In May, large investors used rising price volatility to shift more of their assets into Bitcoin, Ethereum, and exchange-traded instruments that derive their value from other cryptocurrencies.

A May report from Coinshares showed that that crypto investments drew an additional USD 40 million in net inflows over the previous month while Bitcoin saw inflows of around USD 46 million. Investors seemed to see price volatility as an opportunity to expand their positions in exchange-traded Bitcoin products, especially when prices dipped.

Well known products like Grayscale’s Bitcoin Trust (GBTC), which tends to move more or less in parallel with BTC price movements were down 19 per cent over one five-day period, while BTC saw a roughly similar 22 per cent drop.

‘It's worth noting that we haven’t witnessed the same spike in investment product trading activity as we would expect to see during extreme periods of price weakness,’ the forward to the CoinShares report says. 'The question is: does this mean the month-long run of negative crypto sentiment we’ve seen is finished?’

One reason mooted for the anomaly was the reality that negative price action at the time was actually less severe than the falls seen in past bear markets.

‘Compared to the deepest lows of past BTC bear markets, the current movements aren’t as bad. In June July 2021 BTC reached a drawdown of -53.3 per cent, and the crypto bear markets of 2015, 2018 and 2020 saw lows between –77 per cent and –85 per cent off their all-time-highs.’

Shorts were also on rise in May

One parallel between May and November 2022 has been the direction of price speculation. A record amount of money, USD 4 million, flowed into Bitcoin short positions in May. Investors created them using derivatives like futures to bet on whether a coin would rise or fall in price.
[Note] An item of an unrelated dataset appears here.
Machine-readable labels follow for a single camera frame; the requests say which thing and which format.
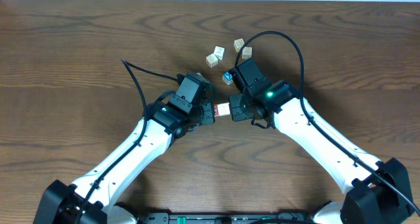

That’s drove up the total value invested in short Bitcoin products to USD 45 million, then an all-time-high. Despite that, the value invested in long Bitcoin positions was still far beyond the short money. As a percentage, CoinShares says the USD 45 million in shorts amounts to about 0.15 per cent of the USD 30 billion held in long Bitcoin products.

That indicated a level of crypto optimism, but other analysts thought the upbeat sentiment would soon wane.

Blockchain analytics firm Glassnode predicted in a newsletter that if prices fell to around USD 33,500 per BTC, it wouldn't be long before crypto investors found themselves facing the same headwinds seen in previous bear markets. Hours after

Glassnode’s report was published, BTC fulfilled the prophecy, dropping as low as USD 30,517 before bouncing back slightly.

While CoinShares’ report analysed exchange-traded funds that offer indirect exposure to cryptocurrencies, Glassnode looked at blockchain wallet data where there was direct exposure to crypto market spot price moves.

By Glassnode’s calculations, more than 60 per cent of the BTC network had sustained unrealized losses.

‘These levels are associated with profitability achieved in the 2018,2019 and 2020 bear markets.’

Having spent the last four weeks in slow but steady decline, the two biggest cryptocurrencies by market capitalization, Bitcoin and Ethereum, were down about 50 per cent from their all-time highs at time of writing.

Leader Bitcoin still commands close to 42 per cent of the market with a capitalisation of USD 627 billion. Figures from CoinMarketCap show it trading at USD 32,933, a level not seen since August of 2021.

It indicates a nearly 52 per cent plunge in value since BTC set its all-time high of USD 68,788 on November 9th 2021.